**To do:**
With the records below as your source, retype each line exactly from the top down to the line that contains "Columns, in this", and include that line.

==== Provided data

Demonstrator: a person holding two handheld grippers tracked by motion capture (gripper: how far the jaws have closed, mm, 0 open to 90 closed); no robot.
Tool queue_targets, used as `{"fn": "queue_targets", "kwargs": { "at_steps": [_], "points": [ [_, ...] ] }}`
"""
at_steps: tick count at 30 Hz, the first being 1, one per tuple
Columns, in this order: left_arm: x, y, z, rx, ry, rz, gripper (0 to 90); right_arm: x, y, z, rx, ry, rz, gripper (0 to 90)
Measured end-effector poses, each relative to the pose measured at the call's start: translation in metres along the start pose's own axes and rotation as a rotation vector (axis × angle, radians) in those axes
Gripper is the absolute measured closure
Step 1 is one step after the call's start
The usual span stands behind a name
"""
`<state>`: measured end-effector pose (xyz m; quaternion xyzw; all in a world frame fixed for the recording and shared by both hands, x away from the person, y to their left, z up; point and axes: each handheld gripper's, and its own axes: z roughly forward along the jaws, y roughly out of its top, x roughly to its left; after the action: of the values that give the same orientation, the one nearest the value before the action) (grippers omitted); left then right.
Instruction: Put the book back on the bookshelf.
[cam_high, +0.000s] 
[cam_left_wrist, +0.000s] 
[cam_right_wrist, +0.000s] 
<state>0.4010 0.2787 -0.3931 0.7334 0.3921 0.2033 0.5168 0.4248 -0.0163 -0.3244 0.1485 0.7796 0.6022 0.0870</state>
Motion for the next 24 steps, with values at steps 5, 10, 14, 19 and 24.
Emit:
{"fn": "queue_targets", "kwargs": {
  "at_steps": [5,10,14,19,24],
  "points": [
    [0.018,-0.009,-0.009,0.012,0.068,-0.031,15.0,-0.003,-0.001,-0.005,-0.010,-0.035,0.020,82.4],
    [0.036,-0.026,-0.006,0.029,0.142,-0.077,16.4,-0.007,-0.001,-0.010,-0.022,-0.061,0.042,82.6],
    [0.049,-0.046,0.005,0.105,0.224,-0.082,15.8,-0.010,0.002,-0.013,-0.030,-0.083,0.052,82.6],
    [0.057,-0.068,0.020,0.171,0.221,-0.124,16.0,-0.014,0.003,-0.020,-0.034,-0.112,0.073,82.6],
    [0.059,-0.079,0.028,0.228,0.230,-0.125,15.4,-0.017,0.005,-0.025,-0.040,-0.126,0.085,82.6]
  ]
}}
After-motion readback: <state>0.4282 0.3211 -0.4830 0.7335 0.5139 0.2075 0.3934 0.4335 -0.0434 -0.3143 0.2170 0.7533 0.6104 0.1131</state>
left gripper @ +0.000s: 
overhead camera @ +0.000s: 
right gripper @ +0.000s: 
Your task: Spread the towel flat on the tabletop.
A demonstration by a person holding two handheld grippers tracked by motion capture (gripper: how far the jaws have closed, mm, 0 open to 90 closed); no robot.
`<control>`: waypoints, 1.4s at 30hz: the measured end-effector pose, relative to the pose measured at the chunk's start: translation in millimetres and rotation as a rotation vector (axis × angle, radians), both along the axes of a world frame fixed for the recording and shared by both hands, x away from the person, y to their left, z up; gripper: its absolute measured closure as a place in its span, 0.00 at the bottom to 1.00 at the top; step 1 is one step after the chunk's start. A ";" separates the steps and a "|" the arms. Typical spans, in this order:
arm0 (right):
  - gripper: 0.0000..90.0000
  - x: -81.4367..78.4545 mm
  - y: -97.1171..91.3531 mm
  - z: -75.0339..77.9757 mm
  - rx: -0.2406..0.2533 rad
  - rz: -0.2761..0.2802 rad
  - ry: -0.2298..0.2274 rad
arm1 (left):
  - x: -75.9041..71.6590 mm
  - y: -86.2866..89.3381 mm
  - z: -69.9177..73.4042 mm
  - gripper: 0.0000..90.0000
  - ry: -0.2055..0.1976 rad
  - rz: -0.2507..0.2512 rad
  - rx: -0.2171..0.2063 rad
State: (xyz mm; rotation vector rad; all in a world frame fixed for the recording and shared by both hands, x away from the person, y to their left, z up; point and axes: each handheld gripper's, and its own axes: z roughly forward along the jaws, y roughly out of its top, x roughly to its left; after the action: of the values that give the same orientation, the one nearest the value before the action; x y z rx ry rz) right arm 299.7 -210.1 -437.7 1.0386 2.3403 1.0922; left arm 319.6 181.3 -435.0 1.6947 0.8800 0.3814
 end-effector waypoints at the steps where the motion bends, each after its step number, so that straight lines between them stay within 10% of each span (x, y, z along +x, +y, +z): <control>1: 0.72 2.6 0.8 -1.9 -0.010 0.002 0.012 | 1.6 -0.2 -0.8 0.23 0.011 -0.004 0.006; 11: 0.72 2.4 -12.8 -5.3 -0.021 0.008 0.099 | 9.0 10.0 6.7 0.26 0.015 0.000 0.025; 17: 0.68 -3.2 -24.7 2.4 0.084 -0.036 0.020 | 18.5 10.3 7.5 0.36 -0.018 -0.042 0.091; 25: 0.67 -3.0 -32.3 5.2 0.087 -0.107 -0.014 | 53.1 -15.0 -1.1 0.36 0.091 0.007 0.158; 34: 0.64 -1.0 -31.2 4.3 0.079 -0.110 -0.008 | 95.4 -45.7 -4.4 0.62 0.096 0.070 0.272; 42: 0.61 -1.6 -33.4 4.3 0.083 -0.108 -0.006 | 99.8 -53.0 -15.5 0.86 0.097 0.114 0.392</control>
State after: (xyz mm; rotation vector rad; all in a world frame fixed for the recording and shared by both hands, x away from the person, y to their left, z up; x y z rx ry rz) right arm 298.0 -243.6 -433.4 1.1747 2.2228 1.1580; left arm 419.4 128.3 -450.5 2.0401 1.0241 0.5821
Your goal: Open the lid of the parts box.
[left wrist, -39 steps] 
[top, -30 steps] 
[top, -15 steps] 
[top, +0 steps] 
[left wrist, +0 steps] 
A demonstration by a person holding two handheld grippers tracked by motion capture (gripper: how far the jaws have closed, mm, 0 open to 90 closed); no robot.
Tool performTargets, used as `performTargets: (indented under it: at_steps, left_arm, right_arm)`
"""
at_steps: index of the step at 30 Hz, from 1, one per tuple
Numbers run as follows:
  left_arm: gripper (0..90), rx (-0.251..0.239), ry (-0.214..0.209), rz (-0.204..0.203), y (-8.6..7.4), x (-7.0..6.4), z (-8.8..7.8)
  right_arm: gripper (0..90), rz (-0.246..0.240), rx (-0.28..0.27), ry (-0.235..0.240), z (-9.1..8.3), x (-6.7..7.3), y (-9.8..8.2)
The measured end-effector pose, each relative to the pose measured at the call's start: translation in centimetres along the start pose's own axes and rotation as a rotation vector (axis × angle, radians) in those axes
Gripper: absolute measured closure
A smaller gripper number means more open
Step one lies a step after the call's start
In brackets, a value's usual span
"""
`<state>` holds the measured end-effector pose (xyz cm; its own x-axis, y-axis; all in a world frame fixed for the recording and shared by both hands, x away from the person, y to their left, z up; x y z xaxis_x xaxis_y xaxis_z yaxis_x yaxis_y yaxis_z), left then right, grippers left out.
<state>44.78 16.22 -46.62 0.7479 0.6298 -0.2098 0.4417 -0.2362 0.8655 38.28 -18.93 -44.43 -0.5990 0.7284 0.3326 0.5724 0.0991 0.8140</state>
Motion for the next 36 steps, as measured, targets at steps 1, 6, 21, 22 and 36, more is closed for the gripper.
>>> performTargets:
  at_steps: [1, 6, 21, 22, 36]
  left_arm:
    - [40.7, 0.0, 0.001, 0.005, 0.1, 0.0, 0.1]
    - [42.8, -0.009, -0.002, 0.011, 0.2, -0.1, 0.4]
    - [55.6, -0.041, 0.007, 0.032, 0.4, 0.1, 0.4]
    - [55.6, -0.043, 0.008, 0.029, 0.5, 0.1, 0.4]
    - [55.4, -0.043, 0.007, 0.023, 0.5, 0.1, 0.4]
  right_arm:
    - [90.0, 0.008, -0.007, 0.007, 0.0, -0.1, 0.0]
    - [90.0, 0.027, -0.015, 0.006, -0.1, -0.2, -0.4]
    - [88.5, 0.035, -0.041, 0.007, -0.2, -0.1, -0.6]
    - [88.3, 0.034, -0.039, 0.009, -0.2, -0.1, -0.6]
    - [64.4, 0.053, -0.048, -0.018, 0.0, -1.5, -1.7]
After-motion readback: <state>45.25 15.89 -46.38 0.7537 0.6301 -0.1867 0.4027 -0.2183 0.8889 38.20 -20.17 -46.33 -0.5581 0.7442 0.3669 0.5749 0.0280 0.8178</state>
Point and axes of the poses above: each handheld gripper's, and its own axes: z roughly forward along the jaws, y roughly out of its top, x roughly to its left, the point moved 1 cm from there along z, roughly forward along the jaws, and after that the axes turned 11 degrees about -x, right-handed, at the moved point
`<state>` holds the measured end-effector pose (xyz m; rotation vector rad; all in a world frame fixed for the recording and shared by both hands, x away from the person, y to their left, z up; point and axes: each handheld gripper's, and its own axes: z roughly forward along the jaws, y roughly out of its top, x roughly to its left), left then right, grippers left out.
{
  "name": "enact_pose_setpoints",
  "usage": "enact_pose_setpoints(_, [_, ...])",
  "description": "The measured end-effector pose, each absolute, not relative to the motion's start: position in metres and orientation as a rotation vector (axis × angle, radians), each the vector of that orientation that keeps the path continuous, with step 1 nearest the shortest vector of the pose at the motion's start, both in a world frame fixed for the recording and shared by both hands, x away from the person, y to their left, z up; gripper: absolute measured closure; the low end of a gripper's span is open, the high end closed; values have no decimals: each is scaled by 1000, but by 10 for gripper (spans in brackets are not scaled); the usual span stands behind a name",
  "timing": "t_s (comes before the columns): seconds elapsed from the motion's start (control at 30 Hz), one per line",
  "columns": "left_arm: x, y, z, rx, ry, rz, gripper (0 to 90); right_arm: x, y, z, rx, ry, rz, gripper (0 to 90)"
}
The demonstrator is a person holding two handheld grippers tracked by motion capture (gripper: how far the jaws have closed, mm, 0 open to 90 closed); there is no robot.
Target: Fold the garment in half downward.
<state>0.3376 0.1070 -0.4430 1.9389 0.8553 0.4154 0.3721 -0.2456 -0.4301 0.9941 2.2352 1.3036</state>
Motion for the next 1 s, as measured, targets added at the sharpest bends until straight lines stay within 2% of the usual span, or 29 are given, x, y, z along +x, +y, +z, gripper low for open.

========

**Task solution:**
Demonstrator: a person holding two handheld grippers tracked by motion capture (gripper: how far the jaws have closed, mm, 0 open to 90 closed); no robot.
Tool queue_targets, used as `{"fn": "queue_targets", "kwargs": { "at_steps": [_], "points": [ [_, ...] ] }}`
"""
at_steps: tick count at 30 Hz, the first being 1, one per tuple
Columns, in this order: left_arm: x, y, z, rx, ry, rz, gripper (0 to 90); right_arm: x, y, z, rx, ry, rz, gripper (0 to 90)

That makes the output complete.